Views
- Adroit views are powered by the popular and powerful Smarty Template Engine. For more information about specific Smarty syntax and tags, please visite their website.
- Aside from the standard Smarty templating system, Adroit does provide some nice features when it comes to creating your views. Views map directly to controller action methods. For more information on controllers, please visit the controllers section. Every controller class should have a correlating directory in the app/view/ location that houses views for that particular controller. For example, if you have a controller, TestController, you would have a directory structure such as app/view/test/ where your views would reside.
- If you are creating a view that maps to a url such as www.mytestsite.com/test/register/, it would call the TestController.registerAction() method, which would then load the app/view/test/register.tpl view template.
- Adroit will load the view corresponding to the current request into a variable, $bodyTpl, that is placed in the main layout template. If you run the AppBuilder, a default template, app/view/layouts/base.tpl is created for you, and you can see that it contains {$bodyTpl} to render the specific action methods view into the main layout. One unique feature of Adroit is that if an XHR (ajax) request is made, by default it will render the specific action methods view as a partial, meaning that it won't render the complete layout template with the action view inside of it. It will only render the action methods view by itself. This is extremely useful for creating an ajax enhanced website that will share the same action methods and views for a user that is using your ajax interface with javascript, or perhaps not using javascript (such as a search engine). This site takes advantage of that feature of Adroit. You will notice that as you navigate around, requests are made asynchronously, loading in the new content into the main area for that specific action method and its view. If you turn javascript off in your browser, the site will continue to behave normally, but without the ajax requests. This is a very powerful piece of Adroit, and helps greatly in quickly creating ajax powered websites in a manageable and organized way.
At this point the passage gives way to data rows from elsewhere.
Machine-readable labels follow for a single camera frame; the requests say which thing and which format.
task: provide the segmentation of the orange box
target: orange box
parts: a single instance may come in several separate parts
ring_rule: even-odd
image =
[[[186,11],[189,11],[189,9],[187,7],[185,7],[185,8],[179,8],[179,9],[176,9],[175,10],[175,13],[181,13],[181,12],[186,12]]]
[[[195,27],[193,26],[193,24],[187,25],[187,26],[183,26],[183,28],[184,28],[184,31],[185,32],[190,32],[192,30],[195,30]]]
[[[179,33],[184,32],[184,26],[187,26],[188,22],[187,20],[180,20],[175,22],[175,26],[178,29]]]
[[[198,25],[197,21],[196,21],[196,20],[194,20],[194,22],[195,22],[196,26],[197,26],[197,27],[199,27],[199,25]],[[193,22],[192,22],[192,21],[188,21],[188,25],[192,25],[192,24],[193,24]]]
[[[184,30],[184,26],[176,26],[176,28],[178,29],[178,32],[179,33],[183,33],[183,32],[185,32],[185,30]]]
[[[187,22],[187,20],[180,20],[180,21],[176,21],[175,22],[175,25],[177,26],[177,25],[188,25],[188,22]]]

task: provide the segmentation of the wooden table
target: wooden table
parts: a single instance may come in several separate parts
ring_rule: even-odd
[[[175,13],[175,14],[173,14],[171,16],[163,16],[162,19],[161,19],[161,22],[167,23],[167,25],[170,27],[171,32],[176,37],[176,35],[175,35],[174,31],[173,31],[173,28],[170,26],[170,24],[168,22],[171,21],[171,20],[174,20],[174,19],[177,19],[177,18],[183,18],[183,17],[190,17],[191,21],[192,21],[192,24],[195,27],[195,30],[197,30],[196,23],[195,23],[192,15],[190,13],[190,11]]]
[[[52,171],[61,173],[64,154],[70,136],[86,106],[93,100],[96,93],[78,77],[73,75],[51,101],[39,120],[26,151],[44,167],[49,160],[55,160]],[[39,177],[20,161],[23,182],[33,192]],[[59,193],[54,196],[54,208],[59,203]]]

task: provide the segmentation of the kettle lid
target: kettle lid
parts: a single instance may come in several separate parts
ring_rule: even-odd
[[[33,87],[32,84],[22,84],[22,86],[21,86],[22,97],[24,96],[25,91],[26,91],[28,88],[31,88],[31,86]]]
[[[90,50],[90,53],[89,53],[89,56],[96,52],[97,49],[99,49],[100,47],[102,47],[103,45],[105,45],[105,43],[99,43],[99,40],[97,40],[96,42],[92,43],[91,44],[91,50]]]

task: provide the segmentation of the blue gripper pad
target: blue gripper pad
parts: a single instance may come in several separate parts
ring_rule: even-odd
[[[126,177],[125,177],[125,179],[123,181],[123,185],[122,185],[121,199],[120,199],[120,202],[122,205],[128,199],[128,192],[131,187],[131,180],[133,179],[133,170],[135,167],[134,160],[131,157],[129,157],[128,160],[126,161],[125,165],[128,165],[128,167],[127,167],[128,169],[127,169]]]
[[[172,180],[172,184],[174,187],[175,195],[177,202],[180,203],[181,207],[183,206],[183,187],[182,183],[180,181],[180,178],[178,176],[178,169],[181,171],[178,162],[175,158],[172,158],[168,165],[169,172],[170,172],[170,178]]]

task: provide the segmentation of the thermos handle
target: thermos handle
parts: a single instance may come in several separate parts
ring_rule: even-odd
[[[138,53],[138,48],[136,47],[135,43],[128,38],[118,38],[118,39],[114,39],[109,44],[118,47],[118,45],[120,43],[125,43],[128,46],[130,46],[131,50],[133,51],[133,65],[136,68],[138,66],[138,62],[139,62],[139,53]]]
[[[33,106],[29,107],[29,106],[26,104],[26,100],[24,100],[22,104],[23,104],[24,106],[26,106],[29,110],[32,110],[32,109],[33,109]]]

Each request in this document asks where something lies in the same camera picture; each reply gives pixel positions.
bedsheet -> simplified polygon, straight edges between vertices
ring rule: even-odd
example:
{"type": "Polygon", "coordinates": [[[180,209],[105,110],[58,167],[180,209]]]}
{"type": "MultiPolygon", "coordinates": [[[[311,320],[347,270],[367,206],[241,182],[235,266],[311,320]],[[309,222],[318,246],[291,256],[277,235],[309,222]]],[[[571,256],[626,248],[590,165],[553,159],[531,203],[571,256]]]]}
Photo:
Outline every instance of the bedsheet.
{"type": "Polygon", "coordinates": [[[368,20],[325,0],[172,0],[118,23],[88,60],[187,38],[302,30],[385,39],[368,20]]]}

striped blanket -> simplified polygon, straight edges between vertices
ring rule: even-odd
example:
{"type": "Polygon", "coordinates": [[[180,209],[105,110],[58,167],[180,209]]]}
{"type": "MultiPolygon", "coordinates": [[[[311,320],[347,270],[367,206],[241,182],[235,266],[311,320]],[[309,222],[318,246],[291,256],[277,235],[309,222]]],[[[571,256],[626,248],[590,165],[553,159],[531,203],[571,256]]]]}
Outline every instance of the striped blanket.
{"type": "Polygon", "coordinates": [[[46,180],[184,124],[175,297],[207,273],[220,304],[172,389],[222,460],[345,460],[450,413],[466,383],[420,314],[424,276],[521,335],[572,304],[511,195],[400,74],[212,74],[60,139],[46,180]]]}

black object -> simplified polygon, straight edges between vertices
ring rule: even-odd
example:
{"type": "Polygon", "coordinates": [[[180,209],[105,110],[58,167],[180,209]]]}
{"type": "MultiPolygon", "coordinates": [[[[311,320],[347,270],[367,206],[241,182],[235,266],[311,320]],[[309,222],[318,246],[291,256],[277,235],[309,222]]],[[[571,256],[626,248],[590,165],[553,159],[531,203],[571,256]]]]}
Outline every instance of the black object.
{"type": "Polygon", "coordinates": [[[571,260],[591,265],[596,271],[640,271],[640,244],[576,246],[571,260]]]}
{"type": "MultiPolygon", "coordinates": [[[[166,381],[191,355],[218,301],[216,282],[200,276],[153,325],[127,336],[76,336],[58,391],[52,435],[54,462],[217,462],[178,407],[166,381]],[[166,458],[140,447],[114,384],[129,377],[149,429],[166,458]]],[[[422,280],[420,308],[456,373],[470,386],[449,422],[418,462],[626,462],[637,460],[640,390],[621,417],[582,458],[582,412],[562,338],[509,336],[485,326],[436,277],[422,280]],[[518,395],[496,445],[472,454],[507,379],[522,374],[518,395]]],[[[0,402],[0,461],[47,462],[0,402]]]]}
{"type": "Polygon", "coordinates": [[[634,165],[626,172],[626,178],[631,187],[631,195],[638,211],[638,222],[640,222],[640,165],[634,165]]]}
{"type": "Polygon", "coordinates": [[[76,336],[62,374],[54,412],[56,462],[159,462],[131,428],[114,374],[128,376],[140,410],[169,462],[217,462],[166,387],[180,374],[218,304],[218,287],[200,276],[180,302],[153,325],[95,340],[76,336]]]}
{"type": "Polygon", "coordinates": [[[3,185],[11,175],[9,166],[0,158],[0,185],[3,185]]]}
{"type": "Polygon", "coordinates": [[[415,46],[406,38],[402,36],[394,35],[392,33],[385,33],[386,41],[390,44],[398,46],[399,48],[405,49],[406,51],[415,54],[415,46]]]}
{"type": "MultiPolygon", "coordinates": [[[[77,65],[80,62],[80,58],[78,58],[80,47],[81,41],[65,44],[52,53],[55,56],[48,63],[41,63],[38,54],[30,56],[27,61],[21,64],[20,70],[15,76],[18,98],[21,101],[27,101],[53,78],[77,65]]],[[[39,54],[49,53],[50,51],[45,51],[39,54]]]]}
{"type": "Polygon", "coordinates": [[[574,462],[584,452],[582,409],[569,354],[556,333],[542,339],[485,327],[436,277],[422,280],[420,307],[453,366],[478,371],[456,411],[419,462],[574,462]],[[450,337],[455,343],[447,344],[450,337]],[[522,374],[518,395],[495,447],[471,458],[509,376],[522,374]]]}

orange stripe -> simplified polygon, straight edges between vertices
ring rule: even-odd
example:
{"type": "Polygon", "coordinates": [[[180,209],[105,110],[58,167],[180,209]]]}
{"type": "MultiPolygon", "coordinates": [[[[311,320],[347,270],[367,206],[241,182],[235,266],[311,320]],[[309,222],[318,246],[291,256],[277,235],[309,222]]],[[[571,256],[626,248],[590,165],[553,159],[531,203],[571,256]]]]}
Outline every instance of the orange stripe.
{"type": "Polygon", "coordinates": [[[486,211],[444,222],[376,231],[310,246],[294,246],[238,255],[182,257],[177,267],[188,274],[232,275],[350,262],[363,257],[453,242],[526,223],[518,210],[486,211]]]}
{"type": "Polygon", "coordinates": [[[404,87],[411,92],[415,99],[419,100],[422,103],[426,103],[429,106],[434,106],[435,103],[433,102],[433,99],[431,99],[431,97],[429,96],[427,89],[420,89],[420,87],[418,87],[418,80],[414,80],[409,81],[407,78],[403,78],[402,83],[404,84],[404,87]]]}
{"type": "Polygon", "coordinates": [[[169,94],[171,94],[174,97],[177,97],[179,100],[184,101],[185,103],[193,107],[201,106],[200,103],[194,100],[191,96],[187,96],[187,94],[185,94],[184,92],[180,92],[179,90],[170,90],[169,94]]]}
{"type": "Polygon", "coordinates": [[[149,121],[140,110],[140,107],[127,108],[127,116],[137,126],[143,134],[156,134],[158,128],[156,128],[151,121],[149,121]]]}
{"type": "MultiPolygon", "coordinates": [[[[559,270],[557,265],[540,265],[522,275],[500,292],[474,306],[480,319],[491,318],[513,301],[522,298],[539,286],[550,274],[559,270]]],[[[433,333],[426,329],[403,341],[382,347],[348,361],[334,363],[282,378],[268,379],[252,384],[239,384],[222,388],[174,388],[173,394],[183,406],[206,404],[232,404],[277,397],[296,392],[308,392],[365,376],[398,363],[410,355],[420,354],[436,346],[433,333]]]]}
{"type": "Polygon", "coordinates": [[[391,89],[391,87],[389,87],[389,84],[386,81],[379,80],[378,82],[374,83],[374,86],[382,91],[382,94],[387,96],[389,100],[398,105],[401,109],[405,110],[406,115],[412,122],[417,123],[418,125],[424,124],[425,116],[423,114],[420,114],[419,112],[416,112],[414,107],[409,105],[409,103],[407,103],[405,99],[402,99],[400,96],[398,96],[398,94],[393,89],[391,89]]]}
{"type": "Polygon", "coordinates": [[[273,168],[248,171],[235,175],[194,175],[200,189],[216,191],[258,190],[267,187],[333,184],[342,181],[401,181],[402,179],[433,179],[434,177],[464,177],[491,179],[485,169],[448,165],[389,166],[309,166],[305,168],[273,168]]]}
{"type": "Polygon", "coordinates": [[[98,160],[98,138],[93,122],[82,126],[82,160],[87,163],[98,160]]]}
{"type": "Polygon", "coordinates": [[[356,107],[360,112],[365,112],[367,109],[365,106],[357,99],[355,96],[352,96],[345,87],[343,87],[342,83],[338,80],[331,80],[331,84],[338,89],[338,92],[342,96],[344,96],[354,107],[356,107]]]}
- A very nice feature of Smarty is the ability to use tempate configuration files. This is a file where you can assign different configuration attributes for your templates, such as page titles, meta tag values, page specific values, or any other flags that may be useful in your templates, but you want to keep them abstracted into a configuration file. Adroit uses the file app/view/template-config.conf for the Smarty configuration file. Here you can load in whatever values your specific website needs. Smarty config files allow you to create "sections" that can be loaded for different pages. For more information on that, visit this link. Adroit will by default, try and load a section named according to the current "package" (subdirectory for your controller), "controller", and "action". If I had a specific page that was mapped to a TestController.registerAction, Adroit would attempt to load the [TestRegister] section. If TestController as in an "admin" subdirectory, it would try and load the [AdminTestRegister] section.